German diplomat (1763–1828)

Johann Christoph Gustav von Struve was a German diplomat. He was born on 26 September 1763 in Regensburg (at this time a Free Imperial City) to the diplomat Anton Sebastian von Struve, the Russian Empire ambassador to the Reichstag in Regensburg. His mother was Johanne Dorothea Werner of Sondershausen in the Thuringian states.

Gustav, as he was known, was a signer to the Treaty of Paris of 1814.

==Other Struves==
Gustav came from a distinguished family, with many of his siblings also being civil servants to the Russian court, in the tradition of their father, Anton:

- Catharina Elisabetha von Struve (1759–1838)
- Johann Georg von Struve (1766–1831)
- Johann Christian von Struve (1768–1812) – Served as Qualified Civil Servant in the Russian Foreign Office in Saint Petersburg
- August Wilhelm von Struve (1770–1838) – Served as Qualified Civil Servant in the Russian Postal Department in Saint Petersburg
- Heinrich Christoph Gottfried von Struve (1772–1851) – Served as Qualified Civil Servant in the Russian Embassy in Stuttgart
- Philippine Rosina Elisabetha von Struve (1775–1819) – Married Franz Ferdinand von Gruen, Chancellor to the Prince of Reuss
- Albrecht von Struve(1774–1794)

==Family of Gustav and Sibilla==
In Stuttgart on 18 May 1793, Gustav married Sibilla Christiane Friederike von Hochstetter, the daughter of the noted German political leader, Johann Amand Andreas von Hochstetter and Elisabeth Friederike von Buehler.

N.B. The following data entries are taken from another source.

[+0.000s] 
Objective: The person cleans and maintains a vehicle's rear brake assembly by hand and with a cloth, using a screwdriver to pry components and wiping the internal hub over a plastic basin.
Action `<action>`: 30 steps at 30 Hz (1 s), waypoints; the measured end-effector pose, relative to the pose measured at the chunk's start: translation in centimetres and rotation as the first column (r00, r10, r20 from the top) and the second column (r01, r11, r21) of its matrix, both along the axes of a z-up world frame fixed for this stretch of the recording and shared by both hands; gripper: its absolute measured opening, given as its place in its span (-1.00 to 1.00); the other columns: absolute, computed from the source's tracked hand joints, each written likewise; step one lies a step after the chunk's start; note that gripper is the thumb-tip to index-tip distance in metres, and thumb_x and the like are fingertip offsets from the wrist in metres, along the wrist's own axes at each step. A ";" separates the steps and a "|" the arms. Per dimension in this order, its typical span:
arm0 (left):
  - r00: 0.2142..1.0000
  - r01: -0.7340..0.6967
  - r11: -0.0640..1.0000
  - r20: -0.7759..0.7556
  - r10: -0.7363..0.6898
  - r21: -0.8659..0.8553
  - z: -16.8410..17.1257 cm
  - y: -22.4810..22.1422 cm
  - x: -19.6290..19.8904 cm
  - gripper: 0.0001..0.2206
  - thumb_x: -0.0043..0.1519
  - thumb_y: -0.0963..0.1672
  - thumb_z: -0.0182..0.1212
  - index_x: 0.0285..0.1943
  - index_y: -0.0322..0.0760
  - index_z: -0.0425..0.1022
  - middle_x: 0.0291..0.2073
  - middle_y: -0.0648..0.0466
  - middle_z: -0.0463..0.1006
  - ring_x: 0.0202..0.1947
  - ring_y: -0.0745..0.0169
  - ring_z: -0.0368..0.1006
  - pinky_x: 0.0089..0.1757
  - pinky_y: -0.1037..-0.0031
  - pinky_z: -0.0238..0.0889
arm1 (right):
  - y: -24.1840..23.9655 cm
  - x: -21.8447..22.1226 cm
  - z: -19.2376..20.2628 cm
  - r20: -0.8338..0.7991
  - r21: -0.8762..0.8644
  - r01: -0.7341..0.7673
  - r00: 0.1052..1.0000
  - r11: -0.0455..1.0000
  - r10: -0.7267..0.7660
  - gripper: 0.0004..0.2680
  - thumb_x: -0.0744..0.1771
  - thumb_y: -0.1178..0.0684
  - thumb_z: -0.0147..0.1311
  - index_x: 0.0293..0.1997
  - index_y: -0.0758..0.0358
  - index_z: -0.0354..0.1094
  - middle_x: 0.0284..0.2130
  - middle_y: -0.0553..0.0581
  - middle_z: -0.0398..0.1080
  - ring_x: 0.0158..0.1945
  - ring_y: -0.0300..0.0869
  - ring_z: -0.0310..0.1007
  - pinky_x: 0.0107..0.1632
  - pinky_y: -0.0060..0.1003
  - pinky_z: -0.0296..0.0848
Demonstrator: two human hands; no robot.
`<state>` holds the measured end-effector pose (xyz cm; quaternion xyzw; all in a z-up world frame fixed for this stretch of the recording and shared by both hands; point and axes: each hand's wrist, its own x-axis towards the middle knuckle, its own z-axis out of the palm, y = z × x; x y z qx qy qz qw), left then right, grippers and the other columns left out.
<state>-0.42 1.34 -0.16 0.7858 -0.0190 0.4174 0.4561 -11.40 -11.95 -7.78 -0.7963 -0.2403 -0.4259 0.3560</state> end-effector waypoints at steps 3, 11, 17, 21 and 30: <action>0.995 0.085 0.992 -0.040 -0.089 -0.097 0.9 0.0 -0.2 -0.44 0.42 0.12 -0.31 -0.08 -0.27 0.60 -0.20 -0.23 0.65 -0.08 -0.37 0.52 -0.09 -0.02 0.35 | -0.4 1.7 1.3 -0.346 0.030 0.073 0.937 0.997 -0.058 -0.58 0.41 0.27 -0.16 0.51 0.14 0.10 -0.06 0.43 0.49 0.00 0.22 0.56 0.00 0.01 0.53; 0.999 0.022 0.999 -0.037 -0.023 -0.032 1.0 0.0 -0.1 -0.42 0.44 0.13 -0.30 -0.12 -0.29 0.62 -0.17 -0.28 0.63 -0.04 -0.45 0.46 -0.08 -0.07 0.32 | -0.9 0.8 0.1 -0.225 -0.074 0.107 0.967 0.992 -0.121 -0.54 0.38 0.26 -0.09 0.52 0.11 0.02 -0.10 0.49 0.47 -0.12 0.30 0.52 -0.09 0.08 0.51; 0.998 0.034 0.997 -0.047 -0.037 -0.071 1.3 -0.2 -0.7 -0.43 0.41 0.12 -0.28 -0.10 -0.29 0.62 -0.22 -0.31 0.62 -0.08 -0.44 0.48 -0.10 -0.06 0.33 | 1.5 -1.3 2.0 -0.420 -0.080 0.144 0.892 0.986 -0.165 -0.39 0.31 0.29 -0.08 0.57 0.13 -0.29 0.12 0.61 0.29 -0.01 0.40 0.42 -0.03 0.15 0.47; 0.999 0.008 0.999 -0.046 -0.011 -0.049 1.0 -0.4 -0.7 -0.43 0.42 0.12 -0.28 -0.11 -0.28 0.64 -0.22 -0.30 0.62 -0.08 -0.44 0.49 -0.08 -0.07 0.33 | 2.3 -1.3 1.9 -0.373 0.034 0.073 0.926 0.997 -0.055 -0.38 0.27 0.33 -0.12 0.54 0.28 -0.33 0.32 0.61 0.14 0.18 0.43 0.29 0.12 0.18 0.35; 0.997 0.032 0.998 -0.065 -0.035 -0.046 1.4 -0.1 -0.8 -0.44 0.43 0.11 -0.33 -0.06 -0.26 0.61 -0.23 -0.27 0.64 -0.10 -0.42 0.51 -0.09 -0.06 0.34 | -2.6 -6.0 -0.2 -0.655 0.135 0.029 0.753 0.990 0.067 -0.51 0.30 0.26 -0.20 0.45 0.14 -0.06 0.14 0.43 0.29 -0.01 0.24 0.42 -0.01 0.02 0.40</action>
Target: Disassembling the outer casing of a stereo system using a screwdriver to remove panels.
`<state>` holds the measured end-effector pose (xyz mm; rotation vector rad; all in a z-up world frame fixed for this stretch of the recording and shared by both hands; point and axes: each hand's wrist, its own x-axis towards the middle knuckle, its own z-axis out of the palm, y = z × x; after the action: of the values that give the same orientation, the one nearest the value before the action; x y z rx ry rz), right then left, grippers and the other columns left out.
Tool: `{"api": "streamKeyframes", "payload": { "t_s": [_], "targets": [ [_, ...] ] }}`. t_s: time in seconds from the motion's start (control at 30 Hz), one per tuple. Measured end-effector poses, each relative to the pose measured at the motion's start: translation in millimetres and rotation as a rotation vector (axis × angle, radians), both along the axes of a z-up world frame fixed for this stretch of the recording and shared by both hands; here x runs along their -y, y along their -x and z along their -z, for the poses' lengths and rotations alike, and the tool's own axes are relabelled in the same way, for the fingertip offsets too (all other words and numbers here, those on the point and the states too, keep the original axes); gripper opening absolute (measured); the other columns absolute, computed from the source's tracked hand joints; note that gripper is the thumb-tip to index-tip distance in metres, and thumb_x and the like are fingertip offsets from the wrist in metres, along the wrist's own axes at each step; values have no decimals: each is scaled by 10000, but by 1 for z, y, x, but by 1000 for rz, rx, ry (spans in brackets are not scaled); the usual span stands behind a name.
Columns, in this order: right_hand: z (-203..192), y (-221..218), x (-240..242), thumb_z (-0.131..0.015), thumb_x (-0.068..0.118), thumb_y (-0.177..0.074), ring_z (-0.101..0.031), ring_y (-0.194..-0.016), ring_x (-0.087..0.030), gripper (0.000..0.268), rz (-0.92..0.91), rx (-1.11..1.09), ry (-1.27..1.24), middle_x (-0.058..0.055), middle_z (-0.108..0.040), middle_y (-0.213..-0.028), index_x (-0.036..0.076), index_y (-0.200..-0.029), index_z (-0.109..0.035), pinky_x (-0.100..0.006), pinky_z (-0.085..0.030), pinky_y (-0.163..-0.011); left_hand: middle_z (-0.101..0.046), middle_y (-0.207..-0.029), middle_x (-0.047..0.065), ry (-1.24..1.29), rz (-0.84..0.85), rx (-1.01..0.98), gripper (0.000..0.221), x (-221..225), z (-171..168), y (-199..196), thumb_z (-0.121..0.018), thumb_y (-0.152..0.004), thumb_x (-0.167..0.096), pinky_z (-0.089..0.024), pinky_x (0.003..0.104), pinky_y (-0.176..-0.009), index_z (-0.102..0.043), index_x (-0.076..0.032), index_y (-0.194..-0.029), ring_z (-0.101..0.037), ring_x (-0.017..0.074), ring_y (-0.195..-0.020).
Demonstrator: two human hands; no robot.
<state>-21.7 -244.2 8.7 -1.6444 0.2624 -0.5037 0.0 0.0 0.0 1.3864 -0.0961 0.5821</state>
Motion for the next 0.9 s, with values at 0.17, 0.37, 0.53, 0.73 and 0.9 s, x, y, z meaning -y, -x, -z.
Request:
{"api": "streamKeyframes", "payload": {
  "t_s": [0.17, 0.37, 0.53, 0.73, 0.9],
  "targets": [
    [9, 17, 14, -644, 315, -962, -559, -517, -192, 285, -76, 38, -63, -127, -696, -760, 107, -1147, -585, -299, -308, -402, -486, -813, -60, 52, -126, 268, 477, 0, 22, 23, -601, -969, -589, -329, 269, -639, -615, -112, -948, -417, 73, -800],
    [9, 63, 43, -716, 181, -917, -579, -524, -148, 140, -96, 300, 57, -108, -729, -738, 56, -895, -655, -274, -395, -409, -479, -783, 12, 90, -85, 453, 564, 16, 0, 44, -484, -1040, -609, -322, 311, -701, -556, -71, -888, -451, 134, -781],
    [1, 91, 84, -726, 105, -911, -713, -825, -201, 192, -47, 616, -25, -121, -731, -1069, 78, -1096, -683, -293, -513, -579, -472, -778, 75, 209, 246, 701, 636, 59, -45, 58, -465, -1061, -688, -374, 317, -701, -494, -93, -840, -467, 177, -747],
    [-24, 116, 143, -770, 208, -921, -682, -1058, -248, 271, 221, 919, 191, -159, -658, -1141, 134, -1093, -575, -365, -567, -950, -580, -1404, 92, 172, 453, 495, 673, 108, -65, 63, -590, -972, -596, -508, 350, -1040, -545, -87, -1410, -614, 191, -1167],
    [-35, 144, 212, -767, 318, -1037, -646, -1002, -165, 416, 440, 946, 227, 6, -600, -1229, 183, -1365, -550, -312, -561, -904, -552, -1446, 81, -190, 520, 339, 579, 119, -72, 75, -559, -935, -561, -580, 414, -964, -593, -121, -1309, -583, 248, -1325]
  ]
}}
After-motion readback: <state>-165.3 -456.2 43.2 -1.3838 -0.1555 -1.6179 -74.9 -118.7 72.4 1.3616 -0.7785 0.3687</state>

They had eleven known children:

- Albrecht von Struve (1793–1794)
- Elise von Struve (1795–1844)
- Karl Anton von Struve (1797–1846) – Married St. Claire Stuart Trotter in Edinburgh
- Amand von Struve (1798–1867) – Married Karoline von Kahlenberg
- Sophie von Struve (1801–1864) – Married Karl von Manuel
- Georg Heinrich Christoph Franz von Struve (1802–1886) – Married Eugenie Josephene Charlotte von Witte
- Katharina "Katinka" von Struve (1803–1855)
- Gustav von Struve (1805–1870) – Married Elise Ferdinande Amalie Dusar, and was later involved in the 1848 Revolutions.
- Friederike von Struve (1807–1890) – Married Joseph von Gemmingen
- Philippine von Struve (1809–1906)
- Johann Ludwig Karl Heinrich von Struve (1812–1898) – Married Stephanie von Borowsky and then later his cousin, Wilhelmine Charlotte Margarete "Minna" von Hochstetter

Gustav died on 6 May 1828 in Karlsruhe, Grand Duchy of Baden, during the early days of the German Confederation.